Troponin T and beta-myosin mutations have distinct cardiac functional effects in hypertrophic cardiomyopathy patients without hypertrophy.

摘要

AIMS: The validity of genotype:phenotype correlation studies in human hypertrophic cardiomyopathy (HCM) has recently been questioned, yet animal models and in vitro studies suggest distinct effects for different mutations. The aims of this study were to investigate whether distinct HCM-mutations have different consequences for cardiac structure and function in the absence of the confounding effects of hypertrophy. METHODS AND RESULTS: Individuals aged 20-65 belonging to 21 R92W(TNNT2), R403W(MYH7), or A797T(MYH7) mutation-bearing families were investigated with 2D, M-mode, and Doppler echocardiography. Cardiac structural and functional parameters were compared between prehypertrophic mutation-carriers and their non-carrier family members, with concomitant adjustment for appropriate covariates. Findings were evaluated against existing animal and in vitro functional data. The distinct functional effect of the R92W(TNNT) mutation was a relative increase in systolic functional parameters, that of the A797T(MYH7) mutation was reduced diastolic function, while the R403W(MYH7) mutation reduced both systolic and diastolic function.
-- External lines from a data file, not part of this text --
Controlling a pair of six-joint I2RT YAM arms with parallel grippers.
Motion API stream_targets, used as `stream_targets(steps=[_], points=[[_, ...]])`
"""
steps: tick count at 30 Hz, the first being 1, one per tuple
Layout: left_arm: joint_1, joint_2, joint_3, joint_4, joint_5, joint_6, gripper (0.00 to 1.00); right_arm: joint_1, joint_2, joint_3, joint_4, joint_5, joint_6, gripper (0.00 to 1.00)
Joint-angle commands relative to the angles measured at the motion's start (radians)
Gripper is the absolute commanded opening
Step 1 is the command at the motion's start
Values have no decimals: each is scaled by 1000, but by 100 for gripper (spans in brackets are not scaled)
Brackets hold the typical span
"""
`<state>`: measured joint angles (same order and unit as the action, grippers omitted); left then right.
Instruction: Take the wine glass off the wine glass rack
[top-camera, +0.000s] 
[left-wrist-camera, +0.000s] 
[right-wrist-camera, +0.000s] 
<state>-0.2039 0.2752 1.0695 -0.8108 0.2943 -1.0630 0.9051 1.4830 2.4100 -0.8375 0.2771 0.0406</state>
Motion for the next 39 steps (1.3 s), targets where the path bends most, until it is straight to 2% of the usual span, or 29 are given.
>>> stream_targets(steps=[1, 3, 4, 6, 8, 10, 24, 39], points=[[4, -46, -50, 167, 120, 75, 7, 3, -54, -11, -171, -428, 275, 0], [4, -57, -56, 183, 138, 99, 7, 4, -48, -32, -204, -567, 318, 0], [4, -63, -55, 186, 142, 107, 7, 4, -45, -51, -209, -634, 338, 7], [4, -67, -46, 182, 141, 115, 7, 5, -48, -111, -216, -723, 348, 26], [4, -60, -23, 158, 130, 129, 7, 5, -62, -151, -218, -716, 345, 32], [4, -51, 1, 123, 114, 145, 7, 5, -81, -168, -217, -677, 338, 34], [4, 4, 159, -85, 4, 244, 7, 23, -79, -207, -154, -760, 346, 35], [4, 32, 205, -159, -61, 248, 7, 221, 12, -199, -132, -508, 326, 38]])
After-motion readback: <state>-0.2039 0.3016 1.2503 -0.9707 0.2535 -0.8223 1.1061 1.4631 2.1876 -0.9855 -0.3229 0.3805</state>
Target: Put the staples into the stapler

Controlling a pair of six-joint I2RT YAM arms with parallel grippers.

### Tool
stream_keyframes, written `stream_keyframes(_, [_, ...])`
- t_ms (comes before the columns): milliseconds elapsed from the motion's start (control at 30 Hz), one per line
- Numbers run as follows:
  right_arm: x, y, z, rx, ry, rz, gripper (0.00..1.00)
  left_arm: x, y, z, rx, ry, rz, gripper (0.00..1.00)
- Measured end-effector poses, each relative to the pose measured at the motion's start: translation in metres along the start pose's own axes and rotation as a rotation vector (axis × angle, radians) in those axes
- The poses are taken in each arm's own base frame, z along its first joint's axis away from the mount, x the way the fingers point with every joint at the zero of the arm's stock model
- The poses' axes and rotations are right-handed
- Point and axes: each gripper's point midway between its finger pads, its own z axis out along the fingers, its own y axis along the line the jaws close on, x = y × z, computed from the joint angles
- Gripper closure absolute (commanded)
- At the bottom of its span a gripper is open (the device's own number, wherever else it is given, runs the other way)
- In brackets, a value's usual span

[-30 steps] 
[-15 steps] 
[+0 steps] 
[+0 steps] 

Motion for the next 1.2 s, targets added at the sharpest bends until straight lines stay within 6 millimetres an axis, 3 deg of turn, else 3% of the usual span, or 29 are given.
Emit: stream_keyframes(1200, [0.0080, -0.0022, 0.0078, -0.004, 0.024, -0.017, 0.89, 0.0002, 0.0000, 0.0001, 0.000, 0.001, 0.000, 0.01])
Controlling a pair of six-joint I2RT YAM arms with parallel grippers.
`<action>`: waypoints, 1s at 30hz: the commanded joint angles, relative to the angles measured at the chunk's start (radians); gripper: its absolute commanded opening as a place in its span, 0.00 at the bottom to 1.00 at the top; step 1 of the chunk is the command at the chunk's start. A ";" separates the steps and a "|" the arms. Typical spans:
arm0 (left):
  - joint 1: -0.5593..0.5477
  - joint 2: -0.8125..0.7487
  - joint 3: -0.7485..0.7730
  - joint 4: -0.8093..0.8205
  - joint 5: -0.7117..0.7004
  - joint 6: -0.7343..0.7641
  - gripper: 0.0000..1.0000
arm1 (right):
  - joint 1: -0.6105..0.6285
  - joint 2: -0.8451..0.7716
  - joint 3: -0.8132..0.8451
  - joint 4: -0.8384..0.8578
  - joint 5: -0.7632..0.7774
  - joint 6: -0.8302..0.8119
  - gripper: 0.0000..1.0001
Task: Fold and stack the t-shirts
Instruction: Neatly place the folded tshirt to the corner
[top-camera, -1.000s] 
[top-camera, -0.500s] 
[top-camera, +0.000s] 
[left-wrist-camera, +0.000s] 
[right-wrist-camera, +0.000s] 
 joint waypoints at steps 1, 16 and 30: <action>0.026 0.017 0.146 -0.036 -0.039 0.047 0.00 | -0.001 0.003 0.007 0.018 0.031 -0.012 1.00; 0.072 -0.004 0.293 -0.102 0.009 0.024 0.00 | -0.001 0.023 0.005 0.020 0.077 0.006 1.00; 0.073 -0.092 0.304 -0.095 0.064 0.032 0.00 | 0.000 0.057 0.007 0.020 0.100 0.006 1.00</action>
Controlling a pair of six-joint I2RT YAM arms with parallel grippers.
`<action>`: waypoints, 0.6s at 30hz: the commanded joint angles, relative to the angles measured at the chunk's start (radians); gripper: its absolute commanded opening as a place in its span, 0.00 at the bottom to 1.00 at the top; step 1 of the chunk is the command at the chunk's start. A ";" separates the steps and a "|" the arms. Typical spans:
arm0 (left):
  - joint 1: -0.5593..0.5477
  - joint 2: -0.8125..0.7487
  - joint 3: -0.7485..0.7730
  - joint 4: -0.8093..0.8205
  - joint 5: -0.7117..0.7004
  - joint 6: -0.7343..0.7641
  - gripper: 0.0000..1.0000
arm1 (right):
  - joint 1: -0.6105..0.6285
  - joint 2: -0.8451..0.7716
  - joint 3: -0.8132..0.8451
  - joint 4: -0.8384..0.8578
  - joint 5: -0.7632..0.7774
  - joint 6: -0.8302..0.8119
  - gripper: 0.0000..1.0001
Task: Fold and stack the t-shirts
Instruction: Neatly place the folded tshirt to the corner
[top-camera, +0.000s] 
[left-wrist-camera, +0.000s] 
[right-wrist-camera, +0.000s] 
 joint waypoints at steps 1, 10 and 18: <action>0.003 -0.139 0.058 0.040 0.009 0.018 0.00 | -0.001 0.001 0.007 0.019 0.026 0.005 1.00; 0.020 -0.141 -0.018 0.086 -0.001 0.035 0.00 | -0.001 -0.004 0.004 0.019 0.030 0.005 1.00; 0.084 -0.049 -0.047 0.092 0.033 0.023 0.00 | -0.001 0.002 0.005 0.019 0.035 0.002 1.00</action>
The observed early effects of the R92W(TNNT2) mutation mechanistically fit with prolonged force-transients precipitated by increased Ca(2+) sensitivity of the thin filament, and that of the MYH7 mutations with local ATP depletion. CONCLUSION: Evaluation of the impact of the mutations on cardiac structure and function in prehypertrophic mutation-carriers, relative to the baseline norm provided by their non-carrier family members, best recapitulated existing animal and in vitro functional data, while inclusion of mutation-carriers with hypertrophy obscured such findings. The results prompt speculation that timely treatment aimed at ameliorating Ca(2+) sensitivity for R92W(TNNT2)-carriers, and energy depletion for MYH7 mutation-carriers, may offer a plausible approach for preventing progression from a preclinical into a decompensated state.